Department of Applied Chemistry, Graduate School of Engineering, Osaka Prefecture University, 1-1 Gakuen-cho, Naka-ku, Sakai, Osaka 599-8531, Japan.
ACS Appl Mater Interfaces. 2013 Feb;5(3):686-90. doi: 10.1021/am302164e. Epub 2013 Jan 28.

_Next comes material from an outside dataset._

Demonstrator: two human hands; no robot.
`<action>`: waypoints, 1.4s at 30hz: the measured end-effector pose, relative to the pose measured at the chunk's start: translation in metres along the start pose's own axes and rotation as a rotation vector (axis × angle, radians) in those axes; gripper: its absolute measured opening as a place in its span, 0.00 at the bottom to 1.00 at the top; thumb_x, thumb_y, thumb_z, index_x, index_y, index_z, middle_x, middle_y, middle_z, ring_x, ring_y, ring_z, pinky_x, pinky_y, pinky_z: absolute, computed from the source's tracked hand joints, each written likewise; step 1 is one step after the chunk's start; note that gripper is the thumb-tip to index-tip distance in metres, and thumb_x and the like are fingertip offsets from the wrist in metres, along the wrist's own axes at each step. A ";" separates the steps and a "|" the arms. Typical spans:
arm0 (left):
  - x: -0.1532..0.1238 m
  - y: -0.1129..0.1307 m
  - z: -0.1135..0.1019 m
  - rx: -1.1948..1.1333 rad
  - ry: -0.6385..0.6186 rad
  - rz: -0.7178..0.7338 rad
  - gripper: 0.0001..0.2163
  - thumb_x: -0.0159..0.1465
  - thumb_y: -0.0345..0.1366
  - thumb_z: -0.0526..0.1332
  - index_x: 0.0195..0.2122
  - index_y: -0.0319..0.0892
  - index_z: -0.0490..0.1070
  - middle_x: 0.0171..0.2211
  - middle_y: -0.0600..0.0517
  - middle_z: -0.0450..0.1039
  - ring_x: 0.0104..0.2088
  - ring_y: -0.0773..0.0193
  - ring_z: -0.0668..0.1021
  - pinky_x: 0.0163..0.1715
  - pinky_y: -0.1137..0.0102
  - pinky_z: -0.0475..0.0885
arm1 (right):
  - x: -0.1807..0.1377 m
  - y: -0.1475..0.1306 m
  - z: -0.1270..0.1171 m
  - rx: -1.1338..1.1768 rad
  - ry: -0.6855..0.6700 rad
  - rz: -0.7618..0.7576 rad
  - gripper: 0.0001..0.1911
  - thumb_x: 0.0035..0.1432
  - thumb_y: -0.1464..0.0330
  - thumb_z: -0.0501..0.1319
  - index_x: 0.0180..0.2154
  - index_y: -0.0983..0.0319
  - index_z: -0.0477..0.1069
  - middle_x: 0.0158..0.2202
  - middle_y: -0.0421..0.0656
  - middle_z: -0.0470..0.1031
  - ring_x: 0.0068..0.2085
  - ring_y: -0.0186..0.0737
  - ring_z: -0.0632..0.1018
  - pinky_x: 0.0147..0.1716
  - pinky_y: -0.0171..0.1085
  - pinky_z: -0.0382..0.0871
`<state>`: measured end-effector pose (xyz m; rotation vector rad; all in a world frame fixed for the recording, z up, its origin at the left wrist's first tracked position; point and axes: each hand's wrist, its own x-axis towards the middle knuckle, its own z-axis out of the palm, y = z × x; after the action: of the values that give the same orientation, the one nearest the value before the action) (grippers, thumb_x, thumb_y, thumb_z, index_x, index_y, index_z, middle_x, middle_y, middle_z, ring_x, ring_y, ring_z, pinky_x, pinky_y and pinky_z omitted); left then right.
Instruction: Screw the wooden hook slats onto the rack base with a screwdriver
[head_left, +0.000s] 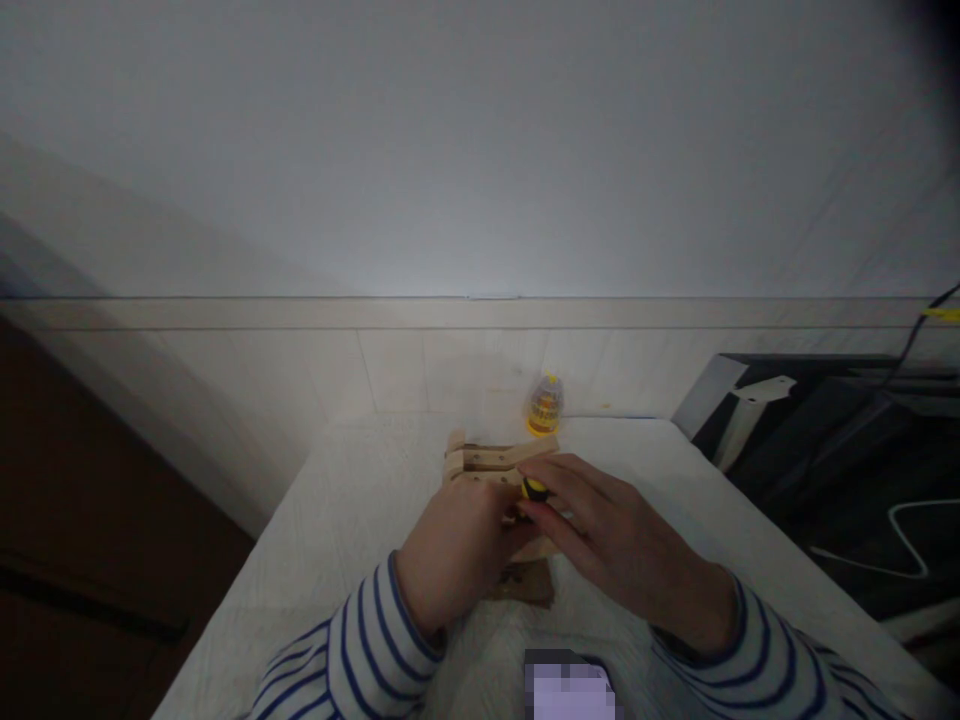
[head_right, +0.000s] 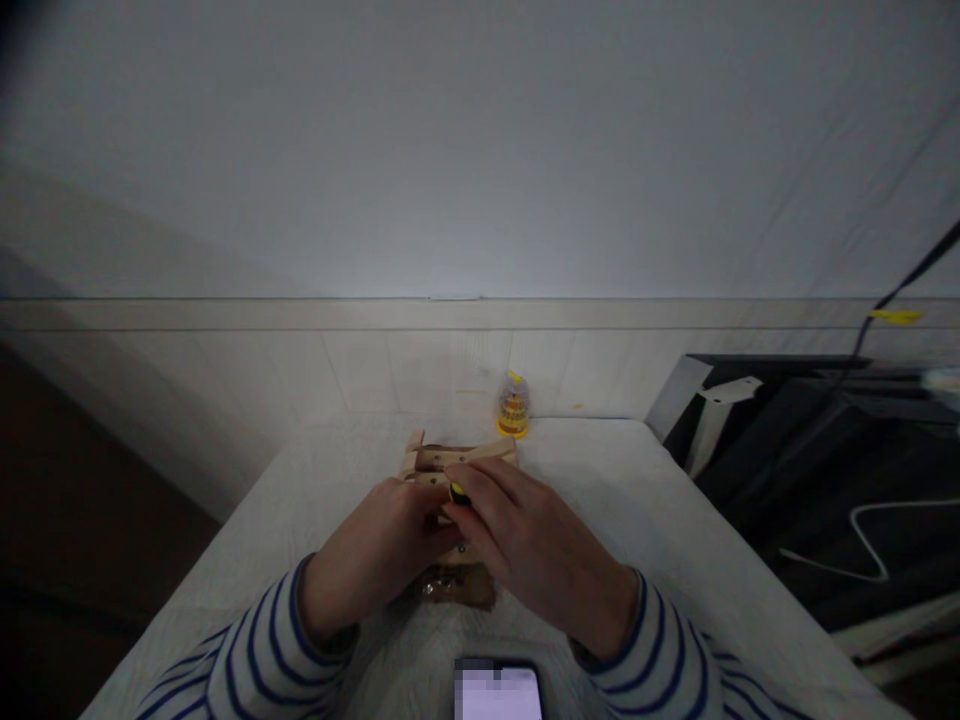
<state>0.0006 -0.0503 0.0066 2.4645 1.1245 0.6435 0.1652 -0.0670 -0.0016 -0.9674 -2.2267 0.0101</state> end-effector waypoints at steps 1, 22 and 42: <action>0.000 0.000 0.000 -0.003 -0.005 0.000 0.06 0.61 0.31 0.57 0.34 0.40 0.74 0.32 0.50 0.77 0.33 0.61 0.78 0.33 0.69 0.70 | 0.000 0.000 0.000 0.006 -0.002 -0.004 0.13 0.62 0.70 0.52 0.49 0.61 0.61 0.44 0.48 0.72 0.46 0.42 0.74 0.43 0.45 0.73; 0.001 -0.003 -0.004 -0.082 -0.107 -0.033 0.05 0.61 0.30 0.58 0.32 0.40 0.74 0.32 0.51 0.77 0.31 0.64 0.77 0.30 0.72 0.67 | 0.000 0.001 -0.003 0.045 -0.004 -0.060 0.16 0.63 0.71 0.51 0.52 0.59 0.61 0.46 0.47 0.73 0.47 0.40 0.74 0.44 0.44 0.73; -0.001 -0.003 -0.003 -0.113 -0.006 0.013 0.05 0.61 0.30 0.59 0.34 0.41 0.75 0.31 0.52 0.77 0.30 0.65 0.77 0.29 0.74 0.67 | 0.001 -0.002 -0.006 0.101 -0.036 0.004 0.16 0.62 0.71 0.53 0.52 0.60 0.59 0.47 0.48 0.72 0.49 0.41 0.73 0.47 0.45 0.71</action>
<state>-0.0035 -0.0493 0.0074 2.3780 1.0413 0.6836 0.1675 -0.0692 0.0041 -0.9241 -2.2340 0.1412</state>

Composite materials including NiS active materials, sulfide-based solid electrolytes (SE), and conductive additives (VGCF: vapor grown carbon fiber) were prepared by coating a highly conductive Li(2)S-P(2)S(5) solid electrolyte onto NiS-VGCF composite using pulsed laser deposition (PLD). From scanning electron microscopy, NiS nanoparticles were on VGCF surface after coating of solid electrolytes using PLD. All-solid-state cells using the SE-coated NiS-VGCF composite and the uncoated NiS-VGCF composite were fabricated, and then the coating effects on the electrochemical performance by forming the SE thin film onto the NiS-VGCF composite were investigated. At a high current density of 3.8 mA cm(-2) (corresponding to ca. 1 C), an all-solid-state cell fabricated using the SE-coated NiS-VGCF composite as a working electrode showed the initial discharge capacity of 300 mA h g(-1), and exhibited better cycle performance than the cell using the uncoated NiS-VGCF composite.
采用脉冲激光沉积(PLD)法,将高导电性的 Li(2)S-P(2)S(5) 固体电解质涂覆到 NiS-VGCF 复合电极上,制备了包含 NiS 活性材料、基于硫化物的固体电解质(SE)和导电添加剂(VGCF:气相生长碳纤维)的复合材料。通过扫描电子显微镜观察,发现 PLD 涂覆固体电解质后,NiS 纳米颗粒附着在 VGCF 表面。制备了使用 SE 涂覆的 NiS-VGCF 复合电极和未涂覆的 NiS-VGCF 复合电极的全固态电池,研究了通过在 NiS-VGCF 复合电极上形成 SE 薄膜对电化学性能的影响。在 3.8 mA cm(-2)(约为 1 C)的高电流密度下,使用 SE 涂覆的 NiS-VGCF 复合电极为工作电极的全固态电池的初始放电容量为 300 mA h g(-1),表现出比使用未涂覆的 NiS-VGCF 复合电极的电池更好的循环性能。